The traditional story of Chinese civilization’s origins and most distant past is found in The Book of Documents, which is a compilation of texts that were probably written between the beginning and the middle of the first millennium BC, purporting to depict China’s history up to that point. In marked contrast to most Western mythic histories, this book is decidedly specific when it comes to chronology. Translated into our dating system, it states that Chinese civilization began in precisely 2852 BC, with the coming of the first emperor, whose name was Fuxi and who taught his people about family life, music, writing, painting, fishing, animal husbandry, and the uses of silkworms. His successor Shennong took the throne in 2737 BC — like the heroes of many a culture’s mythical stories of the past, these earliest Chinese were much longer-lived than those who came later — after which he invented the plow, showed his people how to trade goods among themselves, and taught them the art of medicine. He ruled for just 40 years, but the reign of his successor Huangdi, better known as the Yellow Emperor, lasted exactly one century, during which he taught his people of the magnet and the wheel and how to write history and to build with brick, how to track the movements of the stars and to maintain a calendar. After a gap to allow the burgeoning civilization to catch its breath, there came Yao in 2356 BC to reign for 101 years, so wisely that he would later be described by Confucius as the best ruler China had ever had or ever could have, the unattainable ideal to which all those emperors who followed him should aspire, however imperfectly. And then came Shun, who during his reign of 50 years introduced a standardized system of measurement and, through the judicious digging of canals and lakes, saved his land from a flood that very nearly overran it. He was the last of the so-called Five Great Emperors, and when he died in 2205 BC the most glorious of all ages of Chinese history passed away. Those that followed could only be the palest shadows of what had once been.
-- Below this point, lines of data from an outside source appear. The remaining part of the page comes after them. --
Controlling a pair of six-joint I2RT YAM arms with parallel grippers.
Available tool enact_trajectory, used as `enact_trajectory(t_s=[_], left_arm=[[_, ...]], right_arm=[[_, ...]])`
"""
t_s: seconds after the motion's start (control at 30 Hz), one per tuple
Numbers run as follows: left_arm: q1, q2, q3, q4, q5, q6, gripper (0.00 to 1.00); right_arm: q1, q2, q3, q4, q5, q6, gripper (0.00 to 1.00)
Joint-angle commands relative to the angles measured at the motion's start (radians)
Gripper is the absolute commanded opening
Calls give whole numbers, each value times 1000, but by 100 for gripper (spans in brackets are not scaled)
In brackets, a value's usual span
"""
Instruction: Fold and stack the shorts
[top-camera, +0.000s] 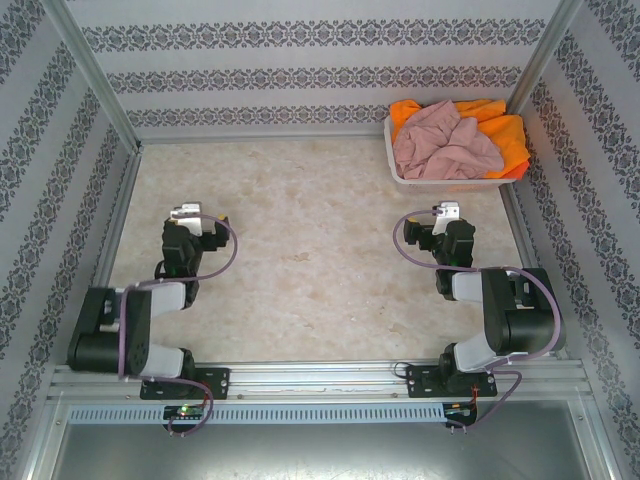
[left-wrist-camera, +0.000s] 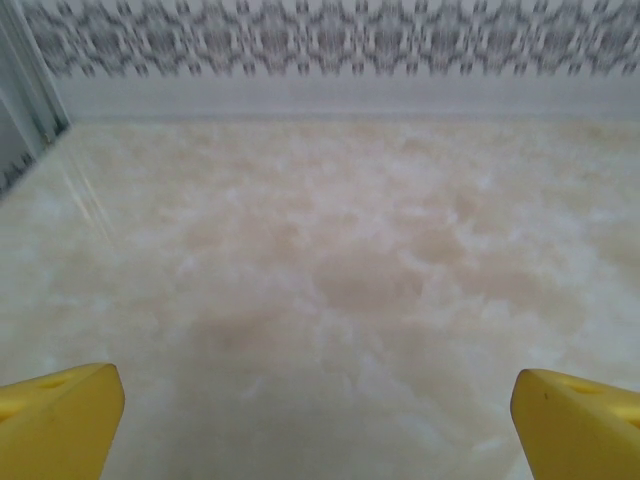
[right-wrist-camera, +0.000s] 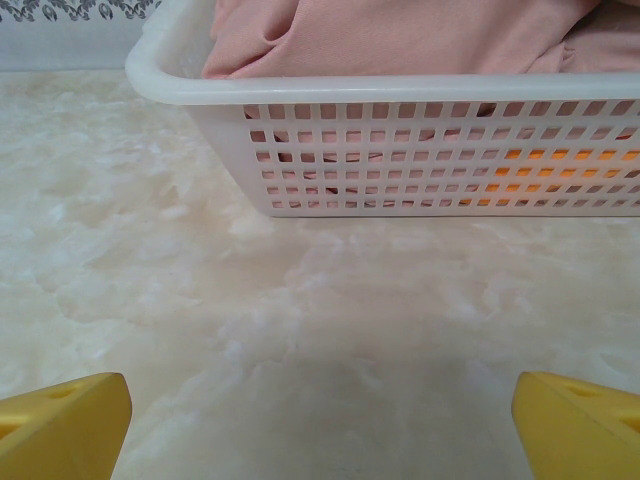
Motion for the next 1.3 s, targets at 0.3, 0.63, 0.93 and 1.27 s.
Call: enact_trajectory(t_s=[0.3,0.63,0.93,1.27], left_arm=[[4,-545,251,-804,88,-155,100],[6,-503,479,-1157,390,-84,100],[7,-480,411,-1086,459,-116,100],[9,-504,397,-1115,443,-98,100]], right_arm=[[26,-400,122,-442,138,91,96],[43,-330,655,-1027,140,131,94],[59,144,1121,-1261,144,99,90],[89,564,1522,-1424,282,39,72]])
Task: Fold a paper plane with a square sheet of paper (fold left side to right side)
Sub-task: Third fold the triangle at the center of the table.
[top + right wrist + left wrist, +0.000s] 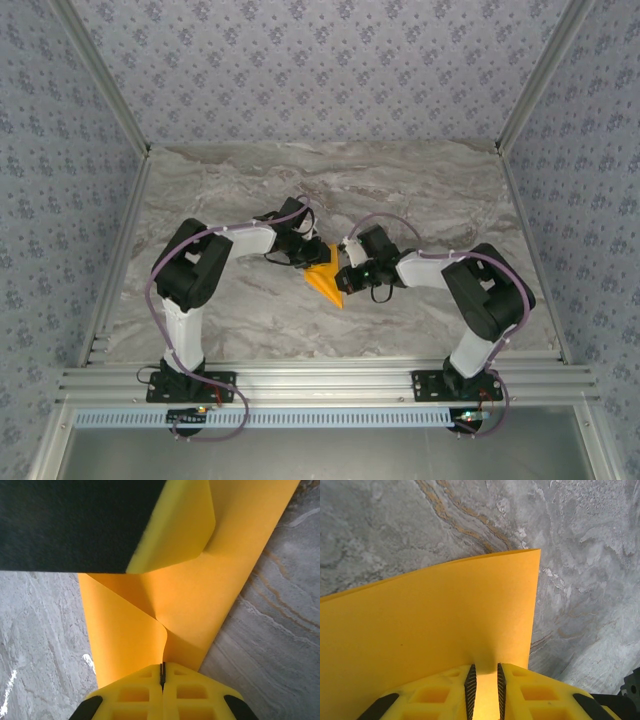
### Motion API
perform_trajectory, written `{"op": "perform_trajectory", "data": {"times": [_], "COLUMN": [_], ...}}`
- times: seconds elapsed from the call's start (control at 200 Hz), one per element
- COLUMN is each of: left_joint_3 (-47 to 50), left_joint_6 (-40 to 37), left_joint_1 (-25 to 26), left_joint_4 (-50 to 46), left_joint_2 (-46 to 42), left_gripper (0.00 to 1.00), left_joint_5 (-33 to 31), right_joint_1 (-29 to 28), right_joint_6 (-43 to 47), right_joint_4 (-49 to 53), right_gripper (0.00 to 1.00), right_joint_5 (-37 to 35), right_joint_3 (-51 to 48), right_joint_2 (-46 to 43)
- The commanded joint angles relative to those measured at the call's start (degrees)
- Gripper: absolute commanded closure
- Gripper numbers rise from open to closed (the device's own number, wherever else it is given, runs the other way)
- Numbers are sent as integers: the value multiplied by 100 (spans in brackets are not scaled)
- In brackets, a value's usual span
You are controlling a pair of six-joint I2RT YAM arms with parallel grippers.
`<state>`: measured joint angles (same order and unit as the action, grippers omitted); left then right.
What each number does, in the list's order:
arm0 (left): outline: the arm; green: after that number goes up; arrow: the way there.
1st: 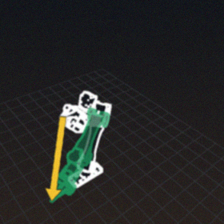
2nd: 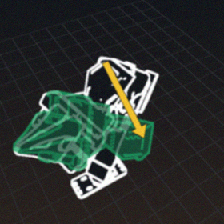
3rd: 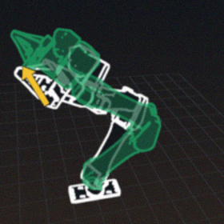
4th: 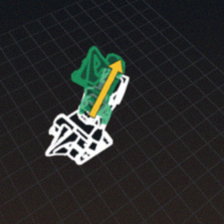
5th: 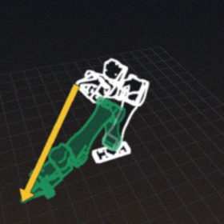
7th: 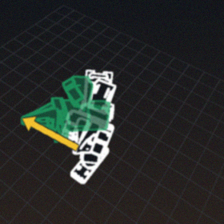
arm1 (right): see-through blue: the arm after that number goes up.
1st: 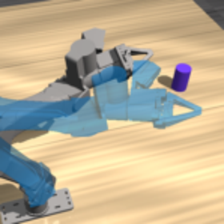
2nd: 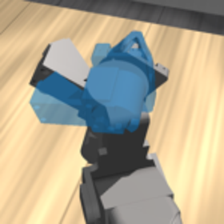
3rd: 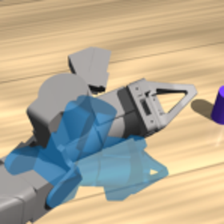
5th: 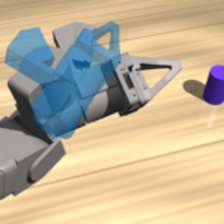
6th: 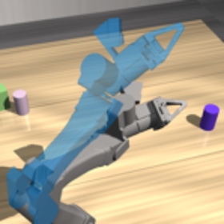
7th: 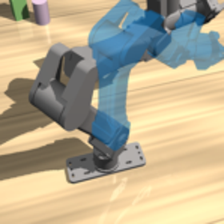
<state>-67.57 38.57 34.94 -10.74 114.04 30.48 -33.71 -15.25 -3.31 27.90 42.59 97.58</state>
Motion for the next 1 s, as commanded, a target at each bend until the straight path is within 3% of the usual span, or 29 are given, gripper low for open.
{"op": "perform_trajectory", "data": {"times": [0.0,0.45,0.71,0.854,0.994], "left_joint_3": [33,-322,-793,-499,136], "left_joint_6": [-60,-230,-538,-505,-255], "left_joint_1": [88,58,-148,-185,-139], "left_joint_4": [-270,-653,-1281,-1242,-780], "left_joint_2": [267,0,-456,-855,-1276], "left_gripper": [79,77,68,69,78], "left_joint_5": [-148,-204,-409,-504,-254], "right_joint_1": [23,-5,-47,-55,-65], "right_joint_6": [-13,122,246,260,289], "right_joint_4": [158,532,817,849,881], "right_gripper": [100,100,100,100,100], "right_joint_5": [-52,-170,-337,-372,-373], "right_joint_3": [23,125,140,143,182], "right_joint_2": [180,244,278,297,330]}}
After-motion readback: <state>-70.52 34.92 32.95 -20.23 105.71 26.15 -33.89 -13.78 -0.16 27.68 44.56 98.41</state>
These tales of the Five Great Emperors are possessed of some other universal mythic qualities in addition to the longevity of their protagonists. There is, for example, the presence of a terrible flood, something found in the myths of a disarming number of cultures, a fact which has led many scholars to suspect it to be rooted in some real worldwide catastrophe of the distant past. And then too there is the eternal human tendency to idealize our past at the expense of a shabbier present. To this day, we do it on an individual scale (witness the way that every generation thinks the pop culture of its youth was the best ever), we do it on a national scale (Make America Great Again?), and we do it on a cosmic scale (witness the Christian narrative of a Garden and a Fall). It is thus ironic but not terribly surprising to observe that the period of Chinese history which gave us the The Book of Documents, complete with all of these stories of a better earlier age, would later be itself idealized as another golden age which could only have existed in a superior past. This tendency to romanticize the past seems destined to continue in perpetuity, in China as everywhere else.
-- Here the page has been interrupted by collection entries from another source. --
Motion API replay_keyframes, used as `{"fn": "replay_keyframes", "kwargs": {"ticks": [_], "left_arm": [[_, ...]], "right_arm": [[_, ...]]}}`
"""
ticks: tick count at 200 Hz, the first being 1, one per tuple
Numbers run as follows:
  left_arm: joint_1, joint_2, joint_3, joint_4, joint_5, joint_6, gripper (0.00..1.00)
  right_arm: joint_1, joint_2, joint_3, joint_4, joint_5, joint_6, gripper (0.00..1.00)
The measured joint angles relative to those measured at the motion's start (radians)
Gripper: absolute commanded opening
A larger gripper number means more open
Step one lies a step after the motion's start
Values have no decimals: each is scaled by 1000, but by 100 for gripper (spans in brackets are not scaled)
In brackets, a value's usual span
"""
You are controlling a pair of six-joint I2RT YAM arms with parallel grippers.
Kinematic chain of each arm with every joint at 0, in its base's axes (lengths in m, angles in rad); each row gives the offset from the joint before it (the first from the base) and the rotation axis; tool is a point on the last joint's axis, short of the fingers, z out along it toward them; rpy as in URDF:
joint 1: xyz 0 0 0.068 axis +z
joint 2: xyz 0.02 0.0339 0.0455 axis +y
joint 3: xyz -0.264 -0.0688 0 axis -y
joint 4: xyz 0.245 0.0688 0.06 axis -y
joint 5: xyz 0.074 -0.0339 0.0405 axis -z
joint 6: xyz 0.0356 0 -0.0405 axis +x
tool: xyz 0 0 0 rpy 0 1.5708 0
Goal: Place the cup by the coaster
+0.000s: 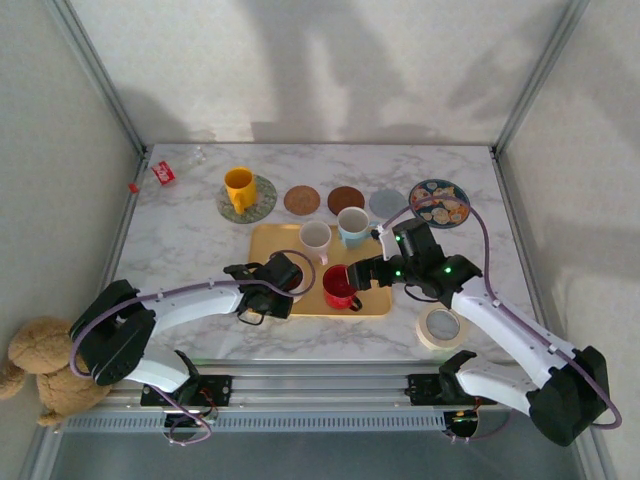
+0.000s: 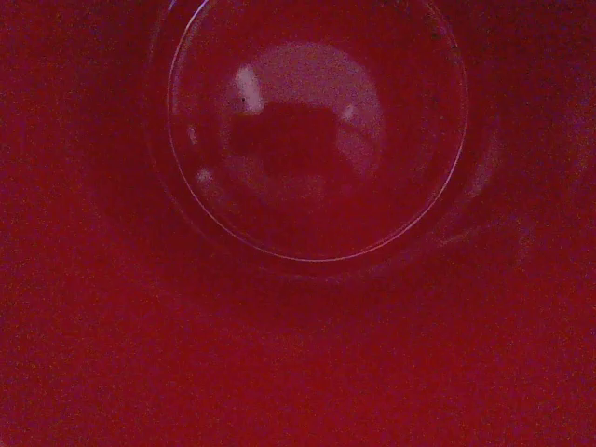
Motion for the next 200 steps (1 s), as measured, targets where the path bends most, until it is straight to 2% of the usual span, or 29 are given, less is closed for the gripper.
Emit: {"fn": "replay_keyframes", "kwargs": {"ticks": [132,200], "left_arm": [[-4,13,18,-1,-13,8,19],[-4,13,21,-10,-32,8,6]], "right_arm": [[0,21,0,21,-1,0,99],[0,29,0,37,-4,1,99]]}}
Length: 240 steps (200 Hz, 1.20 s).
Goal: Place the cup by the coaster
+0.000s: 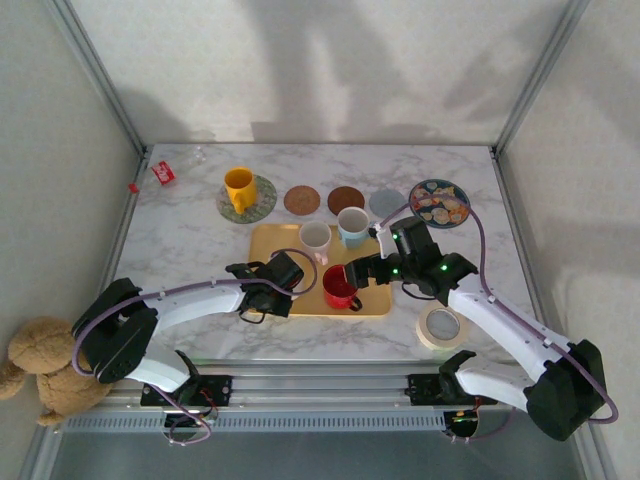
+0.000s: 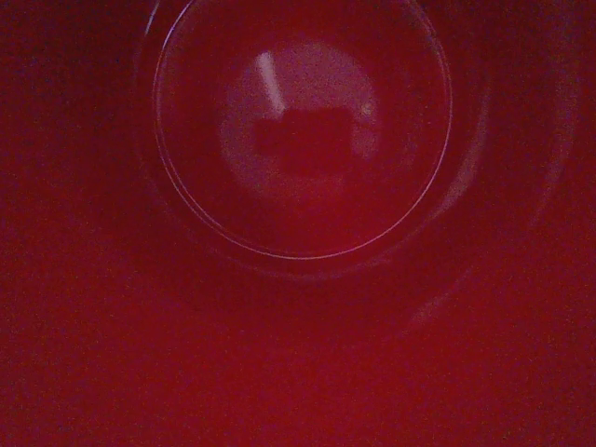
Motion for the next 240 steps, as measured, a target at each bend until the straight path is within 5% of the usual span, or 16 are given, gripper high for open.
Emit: {"fn": "replay_keyframes", "kwargs": {"ticks": [154,240], "left_arm": [[7,-145,71,-92,-120,-11,0],[140,-150,207,-116,-125,51,0]], "right_arm": [[0,0,132,-16,3,6,99],[0,84,307,-61,12,14,99]]}}
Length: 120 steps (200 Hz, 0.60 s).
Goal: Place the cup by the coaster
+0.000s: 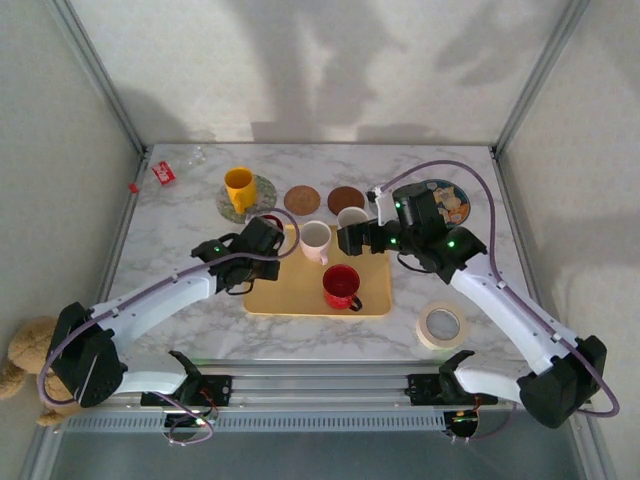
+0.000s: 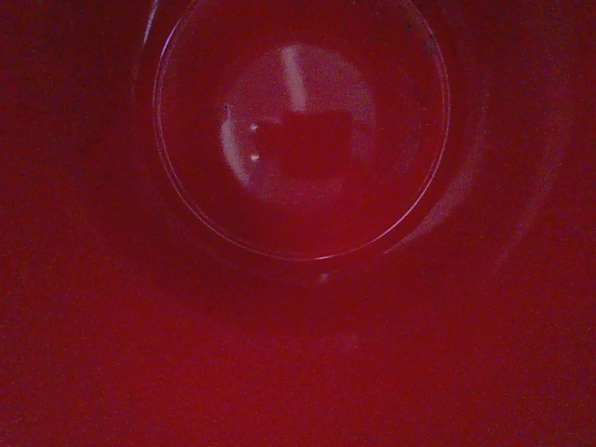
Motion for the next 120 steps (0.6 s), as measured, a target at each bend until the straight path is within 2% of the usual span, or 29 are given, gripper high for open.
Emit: {"fn": "replay_keyframes", "kwargs": {"ticks": [70,120], "left_arm": [[116,140,176,14,16,106,0],[200,298,279,25,74,187,0]], "right_arm": [[0,156,79,-6,22,-12,99],[0,257,146,-5,33,-19,99]]}}
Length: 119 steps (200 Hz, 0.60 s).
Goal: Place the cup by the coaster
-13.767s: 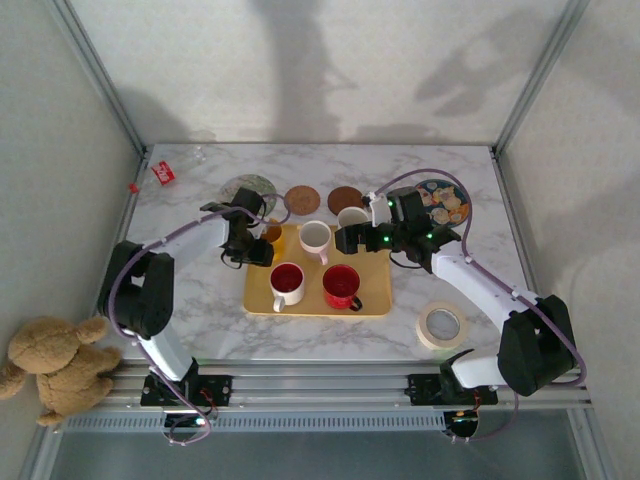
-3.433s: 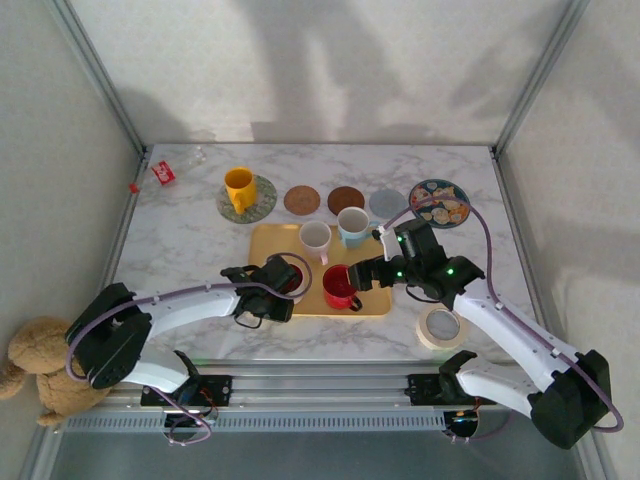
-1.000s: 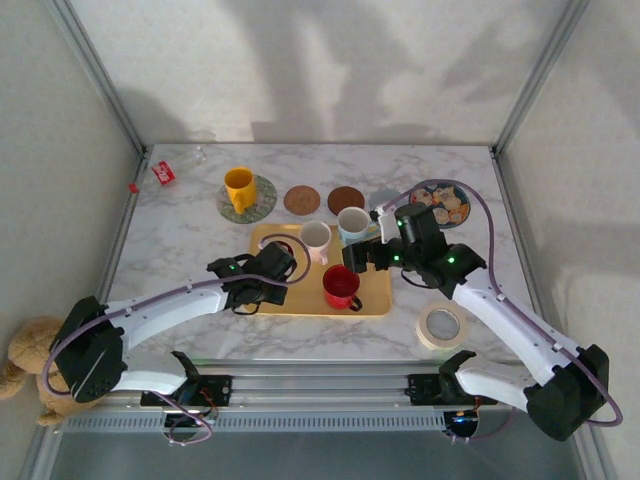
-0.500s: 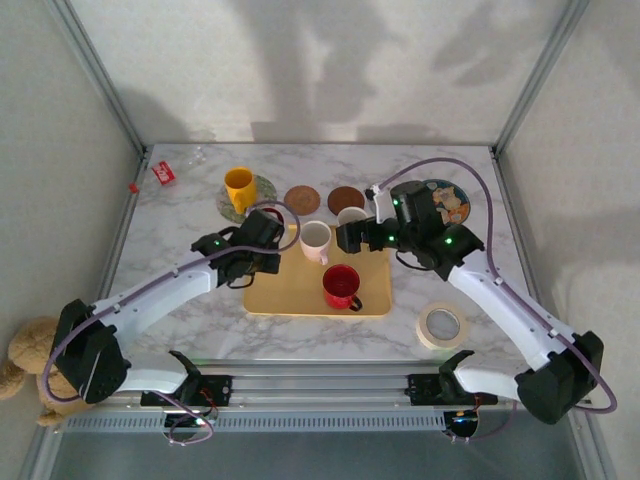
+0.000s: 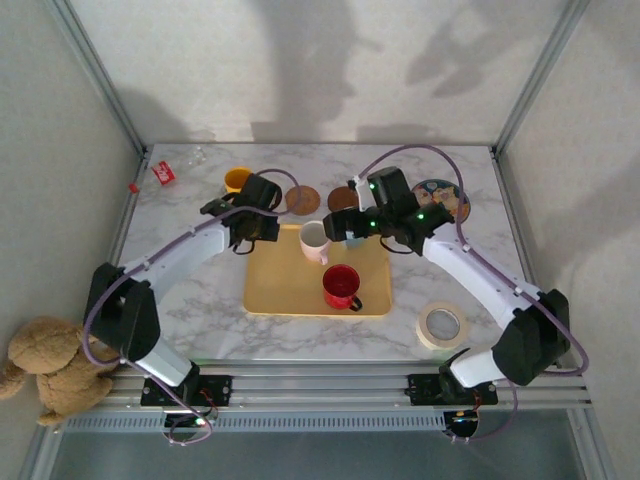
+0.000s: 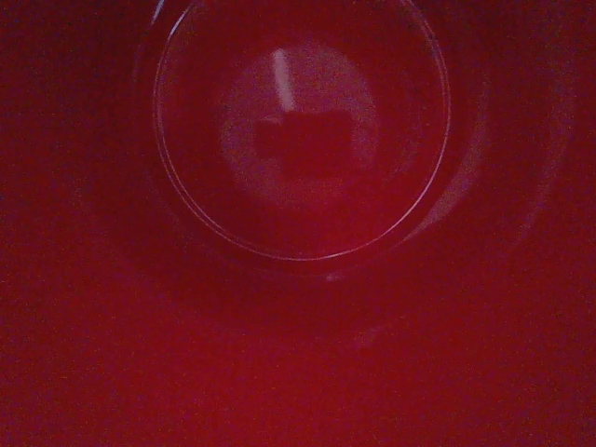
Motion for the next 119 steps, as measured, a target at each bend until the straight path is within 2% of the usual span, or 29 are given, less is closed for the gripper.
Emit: {"fn": "replay_keyframes", "kwargs": {"ticks": [61,119], "left_arm": [[80,238,251,-4,85,110,0],[98,472,504,-39,136,206,0]], "right_arm": [[-3,81,41,1,37,8,99],[-44,117,84,-3,84,35,99]]}}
That said, The Book of Documents also contains the first manifestations of a more uniquely Chinese view of the past writ large, one which actually stands somewhat in opposition to the aforementioned vision of a world in perpetual decline: the notion of history as a wheel, an eternal recurrence of good emperors slowly yielding to bad, order to chaos, virtue to vice, until the wheel spins around again and a more positive order is restored. Each cycle invariably coincides with the rise and fall of an imperial dynasty. In the The Book of Documents, we see the wheel of history spin through the Xia dynasty, which ruled China between 2205 and 1766 BC, and then the Shang dynasty, which ruled between 1766 and 1123 BC. The purportedly dissipated final years of the Shang are important to us because they mark the point where China’s written historiography meets real archaeological evidence for the first time.
Having reached that point in the traditional narrative, then, let us go back to the beginning in search of a different explanation of how Chinese civilization came to be.
China was one of the first two regions in the world where human beings gave up the hunter-gatherer lifestyle in favor of sedentary agriculture; people probably did so there by 7500 BC at the latest, thus joining those of the Fertile Crescent of southwestern Asia and Egypt, a region in which our first archaeological evidence of sedentary farming is only about 1000 years older. Historians and anthropologists have long debated what prompted two disparate groups of humans, living according to everything we know in complete isolation from one another, to make the same momentous change at so close to the same instant in time. There had to have been something other than the guiding hand of evolution in the abstract at work, for Homo sapiens who were genetically almost identical to us had probably been living as hunter-gatherers in both regions for at least 100,000 years by that point. The most likely motivating force was climate change: specifically, the end of the last worldwide ice age. In the Fertile Crescent, what had been a temperate landscape of forests and abundant wild game turned into the parched region we know today, forcing the humans who lived there to cluster close to the great rivers, the only remaining reliable sources of water, and to find new ways to acquire the food they needed to survive. China is not generally known as a desert country today, so the argument for climate change as the motivating force of civilization may initially seem less persuasive there. Yet the environment of Northern Inner China too did become much more arid than it once had been as the ice age ended. And not coincidentally, it is in Northern Inner China that the change to sedentary farming happened first, quite probably in the modern province of Henan, which would still be the locus of Chinese civilization during the Shang period of the second millennium BC.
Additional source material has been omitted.